Leland looked down again. Six more seconds went by.
“Can you ask the question — a-ask the question again, please?” he stammered.
Paterson tried a third time. Leland waited some more before pleading the Fifth.
As he faces a crisis that could end his political career and land him in prison for more than 10 years, Leland appears in over his head. The 36-year-old is not known for being cunning or even particularly sharp; he was first elected by trading on his politician father’s name and has maintained only a precarious grip on power in the years since.
Though it’s unclear what, exactly, may have driven him to accept a cash bribe in the form a campaign contribution, as prosecutors and a lawsuit allege, a look back at Leland’s political career reveals a pattern of morally questionable and even arrogant behavior that may have served as the foundation for future misdeeds.
The political playbook he used belonged to his father, Burton Leland, but, as many people close to the councilman tell it, he lacked his father’s skill in execution.
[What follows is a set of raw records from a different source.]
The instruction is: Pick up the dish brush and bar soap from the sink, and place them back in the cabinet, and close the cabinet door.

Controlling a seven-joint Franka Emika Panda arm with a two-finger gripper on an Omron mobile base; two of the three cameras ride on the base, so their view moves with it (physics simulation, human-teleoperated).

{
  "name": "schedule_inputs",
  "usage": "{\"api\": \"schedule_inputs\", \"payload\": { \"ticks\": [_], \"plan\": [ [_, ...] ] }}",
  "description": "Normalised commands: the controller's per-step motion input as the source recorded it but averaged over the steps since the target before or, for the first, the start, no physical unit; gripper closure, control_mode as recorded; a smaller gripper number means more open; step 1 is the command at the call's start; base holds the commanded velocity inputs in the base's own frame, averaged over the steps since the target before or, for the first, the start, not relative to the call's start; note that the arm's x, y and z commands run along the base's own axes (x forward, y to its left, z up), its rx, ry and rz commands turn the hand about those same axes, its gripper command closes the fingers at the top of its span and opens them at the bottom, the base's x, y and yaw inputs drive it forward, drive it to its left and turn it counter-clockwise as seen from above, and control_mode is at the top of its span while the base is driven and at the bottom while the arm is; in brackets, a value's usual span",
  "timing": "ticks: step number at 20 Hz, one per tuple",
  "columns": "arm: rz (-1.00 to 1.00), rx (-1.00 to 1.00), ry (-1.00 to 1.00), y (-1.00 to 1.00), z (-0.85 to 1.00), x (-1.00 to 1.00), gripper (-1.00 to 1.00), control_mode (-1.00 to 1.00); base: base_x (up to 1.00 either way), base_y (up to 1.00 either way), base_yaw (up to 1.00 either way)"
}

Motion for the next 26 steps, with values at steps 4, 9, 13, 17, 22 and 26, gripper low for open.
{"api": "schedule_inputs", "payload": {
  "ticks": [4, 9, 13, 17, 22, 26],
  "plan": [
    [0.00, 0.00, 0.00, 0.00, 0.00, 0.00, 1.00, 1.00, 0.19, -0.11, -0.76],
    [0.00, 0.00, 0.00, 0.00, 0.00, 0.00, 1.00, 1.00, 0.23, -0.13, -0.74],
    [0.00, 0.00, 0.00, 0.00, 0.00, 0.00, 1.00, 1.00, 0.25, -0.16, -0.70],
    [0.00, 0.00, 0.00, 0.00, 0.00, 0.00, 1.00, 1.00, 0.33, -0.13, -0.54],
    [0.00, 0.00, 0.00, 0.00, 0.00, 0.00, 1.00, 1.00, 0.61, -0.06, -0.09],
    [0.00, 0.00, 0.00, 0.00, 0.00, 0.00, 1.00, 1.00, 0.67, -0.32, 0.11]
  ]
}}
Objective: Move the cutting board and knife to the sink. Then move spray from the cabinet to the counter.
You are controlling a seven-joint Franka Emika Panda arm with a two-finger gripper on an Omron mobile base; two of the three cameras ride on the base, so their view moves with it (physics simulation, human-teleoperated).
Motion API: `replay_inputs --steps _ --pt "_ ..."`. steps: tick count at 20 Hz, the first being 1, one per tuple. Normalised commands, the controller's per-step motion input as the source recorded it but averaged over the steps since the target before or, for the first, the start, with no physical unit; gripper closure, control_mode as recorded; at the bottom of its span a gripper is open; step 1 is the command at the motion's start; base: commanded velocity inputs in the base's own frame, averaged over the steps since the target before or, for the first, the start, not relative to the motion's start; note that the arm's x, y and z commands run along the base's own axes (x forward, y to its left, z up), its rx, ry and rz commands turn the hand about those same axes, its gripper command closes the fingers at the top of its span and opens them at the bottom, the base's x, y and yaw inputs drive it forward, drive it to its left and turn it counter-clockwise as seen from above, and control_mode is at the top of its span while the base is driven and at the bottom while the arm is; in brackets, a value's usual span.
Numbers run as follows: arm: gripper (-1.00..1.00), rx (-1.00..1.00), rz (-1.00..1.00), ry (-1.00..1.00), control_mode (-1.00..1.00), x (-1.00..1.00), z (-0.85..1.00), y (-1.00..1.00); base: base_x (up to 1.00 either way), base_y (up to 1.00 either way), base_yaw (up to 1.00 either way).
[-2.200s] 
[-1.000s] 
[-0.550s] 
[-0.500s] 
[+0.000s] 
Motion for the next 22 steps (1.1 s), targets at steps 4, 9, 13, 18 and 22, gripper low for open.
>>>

“The name of the game he was a part of was poli-tricks,” said Wayne County Commissioner Reggie Davis, a friend of the father and son. “It’s a type of game (where) if you’re not really ready to play it, then you’ll mess up. But it was his father’s game. Gabe never really wanted to be involved.”
Leland did not respond to multiple interview requests for this report.
His father’s son
Gabe Leland was born in Detroit in 1982, just as Burton Leland was embarking on a 37-year political career in which he’d never once face defeat.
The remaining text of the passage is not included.